Injustice in the Food Chain

via Sojourners

IN THE U.S. food supply chain, 20 million workers labor in hazardous conditions for low wages. Uylonda Dickerson was one of them. Dickerson, a 39-year-old single African-American mother in Will County, Illinois, would show up every morning, hoping for work, at one of the many warehouses that litter the landscape of her area southwest of Chicago.

The Chicago region, once a proud steel and manufacturing hub, is now a major portal for food and other commodities produced cheaply overseas, transported by rail from West Coast ports, and slated for destinations in the Midwest or on the East Coast. Ironically, the workers—more than 80 percent of whom are African American or Latino—who were displaced from good, union jobs when factories closed are now employed in bad, temporary jobs, moving goods made in China.

The warehousing and storage industry, which feeds big-box retailers such as Walmart, relies on a pool of temporary laborers. This exempts employers from paying living wages or providing basic benefits and workers’ compensation; it also short-circuits worker attempts to organize into a union. Their costs of living are then displaced onto society. One in four warehouse workers relied on public assistance to survive, according to Warehouse Workers for Justice’s report “Bad Jobs in Goods Movement.”
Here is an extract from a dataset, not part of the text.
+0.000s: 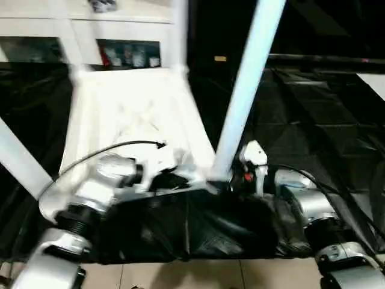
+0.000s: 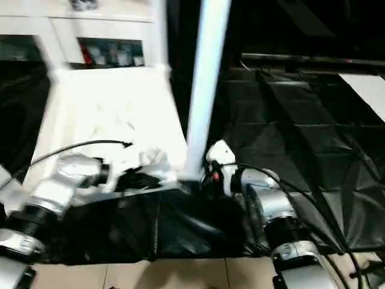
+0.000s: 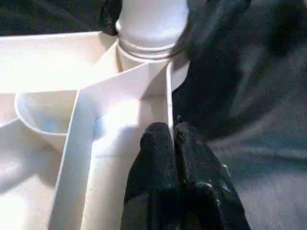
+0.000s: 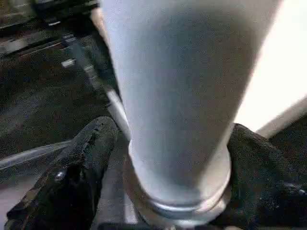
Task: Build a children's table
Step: Rotate leg to tighten
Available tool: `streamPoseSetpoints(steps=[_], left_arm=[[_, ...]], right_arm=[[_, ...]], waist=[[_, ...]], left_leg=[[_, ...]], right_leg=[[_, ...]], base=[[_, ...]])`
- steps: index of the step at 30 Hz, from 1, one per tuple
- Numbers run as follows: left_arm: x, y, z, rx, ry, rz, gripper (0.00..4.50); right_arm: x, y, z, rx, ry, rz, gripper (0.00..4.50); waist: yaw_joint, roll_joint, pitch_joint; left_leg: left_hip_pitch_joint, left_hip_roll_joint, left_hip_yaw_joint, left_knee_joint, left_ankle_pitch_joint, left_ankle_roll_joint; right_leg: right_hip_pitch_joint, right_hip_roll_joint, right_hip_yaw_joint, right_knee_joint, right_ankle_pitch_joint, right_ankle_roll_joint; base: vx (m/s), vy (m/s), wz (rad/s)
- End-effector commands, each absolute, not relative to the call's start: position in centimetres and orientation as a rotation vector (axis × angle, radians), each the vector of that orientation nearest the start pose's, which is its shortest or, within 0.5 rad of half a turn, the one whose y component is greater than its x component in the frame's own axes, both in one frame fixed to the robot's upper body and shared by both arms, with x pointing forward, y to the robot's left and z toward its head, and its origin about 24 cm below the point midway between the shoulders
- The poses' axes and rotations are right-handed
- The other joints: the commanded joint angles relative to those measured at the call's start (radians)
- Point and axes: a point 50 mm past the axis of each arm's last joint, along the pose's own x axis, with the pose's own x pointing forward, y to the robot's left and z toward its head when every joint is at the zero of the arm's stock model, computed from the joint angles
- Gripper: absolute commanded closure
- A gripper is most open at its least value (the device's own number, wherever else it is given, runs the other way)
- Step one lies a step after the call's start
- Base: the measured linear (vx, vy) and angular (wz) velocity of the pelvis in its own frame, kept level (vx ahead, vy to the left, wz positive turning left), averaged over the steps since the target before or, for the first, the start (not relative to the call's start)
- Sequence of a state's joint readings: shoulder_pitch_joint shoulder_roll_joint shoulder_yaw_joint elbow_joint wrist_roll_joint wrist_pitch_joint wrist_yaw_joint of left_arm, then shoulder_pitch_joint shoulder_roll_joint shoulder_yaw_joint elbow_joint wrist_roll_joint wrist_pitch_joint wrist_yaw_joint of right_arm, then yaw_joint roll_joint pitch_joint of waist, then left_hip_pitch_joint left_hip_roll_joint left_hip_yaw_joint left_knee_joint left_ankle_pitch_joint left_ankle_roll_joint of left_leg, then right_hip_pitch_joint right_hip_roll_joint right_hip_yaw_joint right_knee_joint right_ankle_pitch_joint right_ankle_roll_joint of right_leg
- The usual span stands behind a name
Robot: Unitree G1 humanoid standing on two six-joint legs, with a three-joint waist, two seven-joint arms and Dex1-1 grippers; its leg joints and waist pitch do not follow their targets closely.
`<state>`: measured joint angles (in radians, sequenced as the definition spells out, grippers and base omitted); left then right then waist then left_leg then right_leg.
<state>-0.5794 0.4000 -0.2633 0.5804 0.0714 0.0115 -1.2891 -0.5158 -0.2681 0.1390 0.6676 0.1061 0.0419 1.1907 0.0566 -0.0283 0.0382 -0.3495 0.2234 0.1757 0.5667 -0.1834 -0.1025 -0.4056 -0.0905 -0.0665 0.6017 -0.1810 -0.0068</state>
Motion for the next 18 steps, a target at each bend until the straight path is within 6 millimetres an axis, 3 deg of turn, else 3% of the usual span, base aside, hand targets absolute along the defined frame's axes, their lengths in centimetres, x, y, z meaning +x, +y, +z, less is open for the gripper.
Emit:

On days when there was work, Dickerson was not paid an hourly rate, but by how many trailers she unloaded. She was sexually harassed by male colleagues and harangued by her supervisors for taking bathroom breaks. The job took a physical toll: “My body still is not the same,” she told a Huffington Post reporter. “I still have aches and I still have pains. I have migraines because of the stress I went through.”

People of color are particularly concentrated in the lowest-paid sectors of the food chain: agricultural labor and retail service, according to “The Color of Food,” a recent report by the Applied Research Center. At all stages of the supply chain—production, processing, distribution, and service—people of color make less than white workers. In the distribution sector (which encompasses warehouse and storage workers such as Dickerson), the typical yearly wage for a white worker is $42,234, while a worker of color earns only $27,452.

For women, there’s an additional penalty: Women of color make 30 to 50 cents less for every dollar earned by a white male worker. Food chain workers are also particularly vulnerable to sexual harassment; for example, in a 2010 survey of women farm workers in California’s Central Valley, 80 percent reported experiencing such harassment.

A manager in the logistics industry has the potential to earn a family-sustaining wage, but, with only one managerial position for every 100 warehouse jobs, few opportunities exist for warehouse workers to move up the career pathway. Not many of those opportunities go to people of color: Whites make up 74 percent of managers and 85 percent of chief executives. Women of color are even rarer in the executive class, making up just 10 percent of all managers.

Much of the labor in the food system cannot be outsourced—a key leverage point for worker advocates. Across the country, warehouse and storage workers are contesting the precarious conditions in which they labor. Warehouse Workers for Justice has filed nine lawsuits and numerous complaints with state and federal government demanding enforcement of labor laws. Advocates representing warehouse workers in California’s Inland Empire are pursuing similar measures. And Uylonda Dickerson is now an organizer with Warehouse Workers for Justice, working to shine a light on the conditions for the workers who stock the grocery shelves at Walmart.